In another incident, a student and a school official got into a fight at the St Ignatius College secondary school in Qormi.

Details will be announced in the coming days

The Malta Union of Teachers had proposed a review of physical access to schools to ensure it was controlled, as well as the allocation of a fund for security and deployment of security personnel. 

The teachers’ union had also published a study which found that nearly nine in 10 teachers reported having experienced aggression at their school over the past two years.

At least a fifth, or 23 per cent, claimed they experienced aggressive behaviour daily, while another 23 per cent said they did so every week. Three quarters of those who experienced such behaviour said the perpetrators were students.

In reaction, Mr Bartolo had said that the problem of aggression should not be brushed off because even one case of aggression was unacceptable.

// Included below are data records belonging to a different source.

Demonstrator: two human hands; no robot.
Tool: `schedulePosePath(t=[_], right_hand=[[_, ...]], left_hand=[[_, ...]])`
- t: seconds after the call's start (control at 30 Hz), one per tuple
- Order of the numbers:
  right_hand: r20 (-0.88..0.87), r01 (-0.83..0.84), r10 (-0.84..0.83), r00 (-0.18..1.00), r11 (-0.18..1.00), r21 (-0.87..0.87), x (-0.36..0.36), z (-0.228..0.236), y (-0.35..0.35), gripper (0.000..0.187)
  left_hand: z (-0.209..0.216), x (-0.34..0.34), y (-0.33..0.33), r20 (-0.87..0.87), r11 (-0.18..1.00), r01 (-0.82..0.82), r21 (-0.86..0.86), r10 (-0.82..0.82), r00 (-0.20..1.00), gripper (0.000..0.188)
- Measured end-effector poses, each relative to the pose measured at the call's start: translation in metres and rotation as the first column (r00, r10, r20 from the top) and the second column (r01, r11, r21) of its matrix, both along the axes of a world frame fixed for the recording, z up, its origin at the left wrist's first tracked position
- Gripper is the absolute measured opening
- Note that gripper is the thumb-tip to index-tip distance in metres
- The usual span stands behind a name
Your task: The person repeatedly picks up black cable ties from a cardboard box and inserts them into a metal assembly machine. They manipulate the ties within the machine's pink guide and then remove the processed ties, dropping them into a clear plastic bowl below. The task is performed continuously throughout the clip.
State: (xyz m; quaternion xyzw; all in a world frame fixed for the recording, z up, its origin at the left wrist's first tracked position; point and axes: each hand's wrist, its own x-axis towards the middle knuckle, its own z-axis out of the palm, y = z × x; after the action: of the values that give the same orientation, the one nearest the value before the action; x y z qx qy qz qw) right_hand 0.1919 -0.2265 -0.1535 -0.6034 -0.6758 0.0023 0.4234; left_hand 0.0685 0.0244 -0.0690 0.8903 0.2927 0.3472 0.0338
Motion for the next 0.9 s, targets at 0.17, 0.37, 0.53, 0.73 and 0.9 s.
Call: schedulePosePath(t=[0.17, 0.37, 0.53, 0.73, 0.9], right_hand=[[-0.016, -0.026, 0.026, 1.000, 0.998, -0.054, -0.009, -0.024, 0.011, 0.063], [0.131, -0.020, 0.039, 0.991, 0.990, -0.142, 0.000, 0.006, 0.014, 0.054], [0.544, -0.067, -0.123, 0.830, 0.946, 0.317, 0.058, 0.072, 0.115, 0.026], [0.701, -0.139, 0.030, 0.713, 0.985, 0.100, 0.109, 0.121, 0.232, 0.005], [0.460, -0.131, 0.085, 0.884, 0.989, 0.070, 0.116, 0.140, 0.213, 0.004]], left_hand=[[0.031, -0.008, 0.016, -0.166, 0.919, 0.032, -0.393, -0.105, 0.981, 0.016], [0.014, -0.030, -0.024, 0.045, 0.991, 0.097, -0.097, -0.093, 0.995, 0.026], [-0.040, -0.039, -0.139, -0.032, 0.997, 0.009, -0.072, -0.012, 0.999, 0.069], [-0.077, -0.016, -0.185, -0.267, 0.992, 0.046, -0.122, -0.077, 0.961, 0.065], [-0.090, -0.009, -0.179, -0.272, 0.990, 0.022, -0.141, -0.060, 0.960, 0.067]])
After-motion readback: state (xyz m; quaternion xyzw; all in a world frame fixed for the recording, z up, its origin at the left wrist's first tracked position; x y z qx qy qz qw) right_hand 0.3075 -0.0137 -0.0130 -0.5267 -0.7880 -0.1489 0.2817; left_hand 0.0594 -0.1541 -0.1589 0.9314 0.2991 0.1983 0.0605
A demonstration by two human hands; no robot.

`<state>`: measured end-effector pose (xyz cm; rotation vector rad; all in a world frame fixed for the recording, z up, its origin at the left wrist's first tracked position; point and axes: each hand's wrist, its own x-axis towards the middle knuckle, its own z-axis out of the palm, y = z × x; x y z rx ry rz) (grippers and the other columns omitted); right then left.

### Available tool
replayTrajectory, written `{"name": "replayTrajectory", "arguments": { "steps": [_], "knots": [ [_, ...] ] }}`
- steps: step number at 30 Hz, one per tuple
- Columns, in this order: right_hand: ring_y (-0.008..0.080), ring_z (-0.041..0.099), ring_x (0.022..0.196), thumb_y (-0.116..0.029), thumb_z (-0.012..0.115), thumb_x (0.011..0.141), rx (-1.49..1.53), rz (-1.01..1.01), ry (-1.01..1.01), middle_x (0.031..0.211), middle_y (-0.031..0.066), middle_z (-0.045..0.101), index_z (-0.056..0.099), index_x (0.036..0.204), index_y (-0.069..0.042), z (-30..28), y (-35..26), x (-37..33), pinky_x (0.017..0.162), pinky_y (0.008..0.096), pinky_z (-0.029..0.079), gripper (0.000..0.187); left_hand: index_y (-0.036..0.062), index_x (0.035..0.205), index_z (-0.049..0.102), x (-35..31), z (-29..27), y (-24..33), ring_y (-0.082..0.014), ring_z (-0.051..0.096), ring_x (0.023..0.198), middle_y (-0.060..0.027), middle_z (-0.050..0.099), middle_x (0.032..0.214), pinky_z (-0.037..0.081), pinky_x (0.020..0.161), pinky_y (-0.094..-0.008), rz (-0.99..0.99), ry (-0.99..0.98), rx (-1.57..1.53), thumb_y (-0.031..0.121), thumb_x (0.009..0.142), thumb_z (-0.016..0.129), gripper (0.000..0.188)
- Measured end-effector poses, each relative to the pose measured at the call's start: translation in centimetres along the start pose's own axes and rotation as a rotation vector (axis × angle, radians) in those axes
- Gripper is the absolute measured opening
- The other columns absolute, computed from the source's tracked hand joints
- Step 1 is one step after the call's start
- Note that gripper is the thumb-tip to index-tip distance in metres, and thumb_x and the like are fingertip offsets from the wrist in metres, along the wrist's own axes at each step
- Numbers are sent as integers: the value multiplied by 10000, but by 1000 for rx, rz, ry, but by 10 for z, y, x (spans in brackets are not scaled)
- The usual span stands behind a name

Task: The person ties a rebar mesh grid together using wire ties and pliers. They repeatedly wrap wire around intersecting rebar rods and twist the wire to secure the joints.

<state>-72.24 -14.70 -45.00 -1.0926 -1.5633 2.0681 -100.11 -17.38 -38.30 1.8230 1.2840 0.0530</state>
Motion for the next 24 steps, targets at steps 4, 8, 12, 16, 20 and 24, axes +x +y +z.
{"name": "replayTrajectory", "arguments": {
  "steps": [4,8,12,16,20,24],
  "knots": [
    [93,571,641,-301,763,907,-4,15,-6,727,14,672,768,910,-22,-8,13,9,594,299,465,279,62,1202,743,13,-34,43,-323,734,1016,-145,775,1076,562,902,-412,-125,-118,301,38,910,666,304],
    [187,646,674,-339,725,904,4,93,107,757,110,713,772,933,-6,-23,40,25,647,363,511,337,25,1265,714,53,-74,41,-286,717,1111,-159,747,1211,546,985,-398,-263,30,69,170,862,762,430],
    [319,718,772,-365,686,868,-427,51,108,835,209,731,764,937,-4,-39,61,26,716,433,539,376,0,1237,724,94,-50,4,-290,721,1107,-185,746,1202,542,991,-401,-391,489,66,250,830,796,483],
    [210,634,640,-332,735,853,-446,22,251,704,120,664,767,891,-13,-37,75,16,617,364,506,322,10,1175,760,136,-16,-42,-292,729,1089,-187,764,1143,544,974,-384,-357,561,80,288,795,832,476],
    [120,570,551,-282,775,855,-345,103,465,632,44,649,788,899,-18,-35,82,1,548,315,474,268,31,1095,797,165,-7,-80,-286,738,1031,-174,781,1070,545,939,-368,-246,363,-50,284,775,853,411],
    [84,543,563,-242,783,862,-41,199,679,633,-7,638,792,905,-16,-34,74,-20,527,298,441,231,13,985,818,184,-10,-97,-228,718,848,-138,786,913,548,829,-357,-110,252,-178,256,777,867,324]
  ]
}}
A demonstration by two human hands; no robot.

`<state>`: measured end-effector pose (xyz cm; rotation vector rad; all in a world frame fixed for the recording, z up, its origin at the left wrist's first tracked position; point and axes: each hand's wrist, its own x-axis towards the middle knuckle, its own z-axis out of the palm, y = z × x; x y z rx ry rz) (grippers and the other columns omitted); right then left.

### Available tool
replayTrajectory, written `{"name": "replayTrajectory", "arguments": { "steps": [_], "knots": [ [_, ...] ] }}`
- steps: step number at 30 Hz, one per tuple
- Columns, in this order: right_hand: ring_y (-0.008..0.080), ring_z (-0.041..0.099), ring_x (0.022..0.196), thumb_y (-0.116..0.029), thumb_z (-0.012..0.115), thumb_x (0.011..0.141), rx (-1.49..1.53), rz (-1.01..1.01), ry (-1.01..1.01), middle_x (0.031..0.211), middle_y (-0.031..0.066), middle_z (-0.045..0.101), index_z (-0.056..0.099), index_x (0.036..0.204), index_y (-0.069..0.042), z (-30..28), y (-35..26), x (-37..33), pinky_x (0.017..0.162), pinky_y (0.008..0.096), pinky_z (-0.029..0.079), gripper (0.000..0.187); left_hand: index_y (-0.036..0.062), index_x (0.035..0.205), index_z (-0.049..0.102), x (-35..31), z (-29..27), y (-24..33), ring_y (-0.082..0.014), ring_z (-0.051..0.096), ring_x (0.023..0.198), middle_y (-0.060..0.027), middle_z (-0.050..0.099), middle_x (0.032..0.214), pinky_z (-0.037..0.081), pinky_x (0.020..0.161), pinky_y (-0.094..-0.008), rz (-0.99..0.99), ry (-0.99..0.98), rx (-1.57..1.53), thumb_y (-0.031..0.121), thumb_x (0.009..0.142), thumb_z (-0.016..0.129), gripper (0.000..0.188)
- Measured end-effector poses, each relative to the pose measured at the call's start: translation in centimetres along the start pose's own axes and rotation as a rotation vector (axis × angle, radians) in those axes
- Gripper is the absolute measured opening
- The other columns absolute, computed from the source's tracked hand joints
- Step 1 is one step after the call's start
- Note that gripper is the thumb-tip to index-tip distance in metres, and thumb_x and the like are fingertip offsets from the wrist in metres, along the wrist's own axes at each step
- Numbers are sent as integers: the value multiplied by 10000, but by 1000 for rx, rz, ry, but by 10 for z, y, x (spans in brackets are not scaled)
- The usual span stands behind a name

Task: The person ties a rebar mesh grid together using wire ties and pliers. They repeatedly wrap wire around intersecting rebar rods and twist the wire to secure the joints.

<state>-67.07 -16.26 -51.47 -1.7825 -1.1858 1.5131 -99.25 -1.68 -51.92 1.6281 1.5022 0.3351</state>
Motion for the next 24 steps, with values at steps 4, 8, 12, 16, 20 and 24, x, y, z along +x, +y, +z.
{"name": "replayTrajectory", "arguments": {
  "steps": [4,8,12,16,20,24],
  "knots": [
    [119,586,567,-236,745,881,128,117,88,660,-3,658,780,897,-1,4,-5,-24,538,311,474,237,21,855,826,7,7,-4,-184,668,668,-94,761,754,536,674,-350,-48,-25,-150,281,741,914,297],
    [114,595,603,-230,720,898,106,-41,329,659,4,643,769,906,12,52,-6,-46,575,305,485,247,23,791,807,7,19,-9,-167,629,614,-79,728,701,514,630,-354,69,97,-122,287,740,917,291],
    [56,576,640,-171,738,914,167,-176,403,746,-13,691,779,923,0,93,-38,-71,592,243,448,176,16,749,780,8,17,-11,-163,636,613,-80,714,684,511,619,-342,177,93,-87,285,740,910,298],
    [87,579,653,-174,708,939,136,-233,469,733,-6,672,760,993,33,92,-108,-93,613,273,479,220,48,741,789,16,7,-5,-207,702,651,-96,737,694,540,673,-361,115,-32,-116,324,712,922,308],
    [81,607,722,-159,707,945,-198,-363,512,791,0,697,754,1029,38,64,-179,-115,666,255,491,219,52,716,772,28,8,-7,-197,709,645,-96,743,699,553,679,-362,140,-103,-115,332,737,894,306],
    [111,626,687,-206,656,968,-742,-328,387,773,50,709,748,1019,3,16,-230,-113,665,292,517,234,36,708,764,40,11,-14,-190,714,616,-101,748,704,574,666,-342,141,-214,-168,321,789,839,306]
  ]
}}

He had said that €280,000 had been allocated in the budget for security systems at schools but was averse to turning school into high-security prisons.

Enhanced security was among the projects which have been budgeted for even though not mentioned in the Budget Speech for 2020, the minister said yesterday. Details will be announced in the coming days.

Mr Bartolo said he preferred to be granted the money to implement projects rather than announce projects without having the money to put them into practice. He was replying to questions about the fact that the Budget for 2020, announced earlier this week, appeared to contain few initiatives in the educational sector.

Mr Bartolo said that Finance Minister Edward Scicluna had been “generous” because there were funds for at least four initiatives in the pipeline. These included beefing up security in schools and setting up a reception area in school to be able to better manage the people who turned up.

There were also funds to finally set up residential school to help adolescents.